§ Task description: Reproduce all the lines below exactly and omit the images.

§ Data section:
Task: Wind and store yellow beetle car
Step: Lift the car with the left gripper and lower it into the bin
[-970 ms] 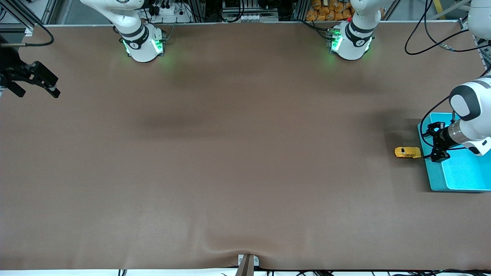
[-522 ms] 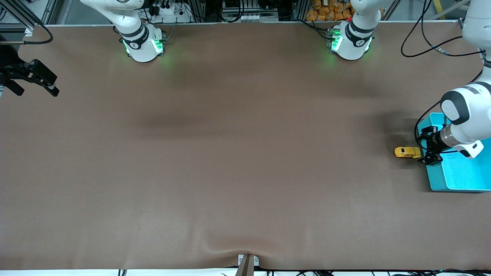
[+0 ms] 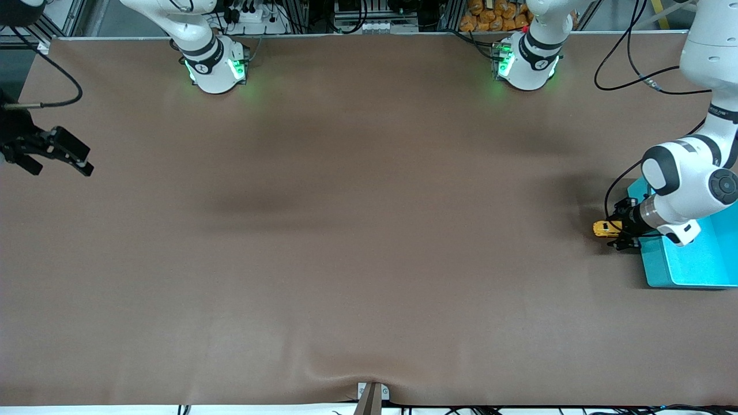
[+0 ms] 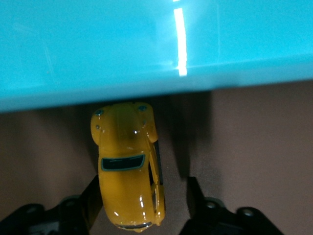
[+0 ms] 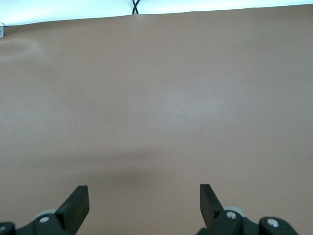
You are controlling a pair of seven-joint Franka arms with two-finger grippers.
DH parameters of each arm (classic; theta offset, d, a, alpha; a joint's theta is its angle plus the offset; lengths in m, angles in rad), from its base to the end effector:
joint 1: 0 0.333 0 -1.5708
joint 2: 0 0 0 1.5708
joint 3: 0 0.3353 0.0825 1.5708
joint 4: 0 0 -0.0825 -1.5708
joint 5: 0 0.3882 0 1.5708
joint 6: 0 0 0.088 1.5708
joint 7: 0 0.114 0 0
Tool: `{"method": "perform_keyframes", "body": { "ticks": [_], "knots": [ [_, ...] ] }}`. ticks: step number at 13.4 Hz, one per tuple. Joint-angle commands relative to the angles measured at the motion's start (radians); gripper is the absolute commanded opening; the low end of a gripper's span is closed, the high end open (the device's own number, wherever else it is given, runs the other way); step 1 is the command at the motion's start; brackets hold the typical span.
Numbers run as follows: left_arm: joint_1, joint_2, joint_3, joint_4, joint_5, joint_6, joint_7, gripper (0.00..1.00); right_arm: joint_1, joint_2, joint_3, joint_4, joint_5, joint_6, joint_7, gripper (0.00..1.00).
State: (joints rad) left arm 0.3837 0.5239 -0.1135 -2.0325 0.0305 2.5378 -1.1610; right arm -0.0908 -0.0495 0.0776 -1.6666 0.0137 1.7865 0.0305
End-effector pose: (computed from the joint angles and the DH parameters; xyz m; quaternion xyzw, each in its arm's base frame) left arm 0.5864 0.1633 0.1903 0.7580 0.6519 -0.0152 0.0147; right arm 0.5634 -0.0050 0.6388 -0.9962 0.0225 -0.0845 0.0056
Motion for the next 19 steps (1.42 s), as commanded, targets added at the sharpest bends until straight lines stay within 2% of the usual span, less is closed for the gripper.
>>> {"method": "perform_keyframes", "body": {
  "ticks": [1, 6, 10, 12, 16, 19],
  "knots": [
    [0.004, -0.018, 0.000, -0.011, 0.011, 0.019, -0.023, 0.00, 0.035, 0.065, -0.004, 0.102, -0.017, -0.027, 0.028, 1.00],
    [-0.026, -0.116, -0.031, -0.046, 0.020, 0.003, -0.036, 0.00, 0.052, 0.065, -0.004, 0.107, -0.017, -0.062, 0.040, 1.00],
    [-0.071, -0.215, -0.046, -0.026, 0.023, -0.114, 0.036, 0.00, 0.046, 0.063, -0.004, 0.108, -0.017, -0.062, 0.040, 1.00],
    [-0.066, -0.245, -0.044, 0.006, 0.023, -0.192, 0.183, 0.00, 0.051, 0.063, -0.004, 0.108, -0.018, -0.064, 0.042, 1.00],
    [-0.029, -0.234, -0.035, 0.125, 0.022, -0.352, 0.510, 0.00, 0.045, 0.063, -0.006, 0.105, -0.023, -0.091, 0.031, 1.00],
    [0.035, -0.219, -0.034, 0.173, 0.022, -0.390, 0.770, 0.00, 0.046, 0.063, -0.006, 0.108, -0.043, -0.102, 0.035, 1.00]
  ]
}}
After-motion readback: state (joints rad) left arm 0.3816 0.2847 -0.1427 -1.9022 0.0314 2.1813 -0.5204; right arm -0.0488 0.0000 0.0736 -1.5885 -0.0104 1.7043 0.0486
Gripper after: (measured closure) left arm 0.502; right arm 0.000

§ Output for this exercise:
Task: Wind and store yellow beetle car
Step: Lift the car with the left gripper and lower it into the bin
[-970 ms] 
[-522 ms] 
[+0 ms] 
[+0 ms] 
[+0 ms] 
You are controlling a pair of seven-joint Franka arms with two-finger grippers.
DH parameters of each arm (classic; theta offset, d, a, alpha; a joint's theta is its angle plus the offset; lengths in m, angles in rad), from its base to the end effector:
joint 1: 0 0.333 0 -1.5708
joint 2: 0 0 0 1.5708
joint 3: 0 0.3353 0.0825 1.5708
joint 4: 0 0 -0.0825 -1.5708
joint 5: 0 0.3882 0 1.5708
joint 6: 0 0 0.088 1.5708
joint 7: 0 0.114 0 0
Tool: `{"method": "perform_keyframes", "body": { "ticks": [_], "knots": [ [_, ...] ] }}`. ticks: step number at 13.4 Hz, one per tuple. Joint-angle commands relative to the angles measured at the motion's start (radians); gripper is the absolute commanded opening; the low end of a gripper's span is closed, the high end open (the device's own number, wherever else it is given, runs the other way); step 1 is the command at the motion's start; brackets hold the typical span.
Numbers run as follows: left_arm: joint_1, joint_2, joint_3, joint_4, joint_5, joint_6, joint_7, gripper (0.00..1.00); right_arm: joint_1, joint_2, joint_3, joint_4, joint_5, joint_6, joint_7, gripper (0.00..1.00).
State: (joints rad) left arm 0.3837 0.5239 -0.1135 -2.0325 0.0305 2.5378 -1.1610; right arm -0.0908 -0.0495 0.0776 -1.6666 0.0137 1.7865 0.0305
End-effector pose: (computed from the joint angles and the DH parameters; xyz m; quaternion xyzw, each in its arm's base frame) left arm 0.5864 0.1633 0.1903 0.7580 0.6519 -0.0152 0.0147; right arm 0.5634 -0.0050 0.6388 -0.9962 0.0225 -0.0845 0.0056
Motion for the next 19 steps (1.42 s), as commanded, targets added at the sharpest bends until straight lines stay within 2% of the usual span, less is closed for the gripper.
>>> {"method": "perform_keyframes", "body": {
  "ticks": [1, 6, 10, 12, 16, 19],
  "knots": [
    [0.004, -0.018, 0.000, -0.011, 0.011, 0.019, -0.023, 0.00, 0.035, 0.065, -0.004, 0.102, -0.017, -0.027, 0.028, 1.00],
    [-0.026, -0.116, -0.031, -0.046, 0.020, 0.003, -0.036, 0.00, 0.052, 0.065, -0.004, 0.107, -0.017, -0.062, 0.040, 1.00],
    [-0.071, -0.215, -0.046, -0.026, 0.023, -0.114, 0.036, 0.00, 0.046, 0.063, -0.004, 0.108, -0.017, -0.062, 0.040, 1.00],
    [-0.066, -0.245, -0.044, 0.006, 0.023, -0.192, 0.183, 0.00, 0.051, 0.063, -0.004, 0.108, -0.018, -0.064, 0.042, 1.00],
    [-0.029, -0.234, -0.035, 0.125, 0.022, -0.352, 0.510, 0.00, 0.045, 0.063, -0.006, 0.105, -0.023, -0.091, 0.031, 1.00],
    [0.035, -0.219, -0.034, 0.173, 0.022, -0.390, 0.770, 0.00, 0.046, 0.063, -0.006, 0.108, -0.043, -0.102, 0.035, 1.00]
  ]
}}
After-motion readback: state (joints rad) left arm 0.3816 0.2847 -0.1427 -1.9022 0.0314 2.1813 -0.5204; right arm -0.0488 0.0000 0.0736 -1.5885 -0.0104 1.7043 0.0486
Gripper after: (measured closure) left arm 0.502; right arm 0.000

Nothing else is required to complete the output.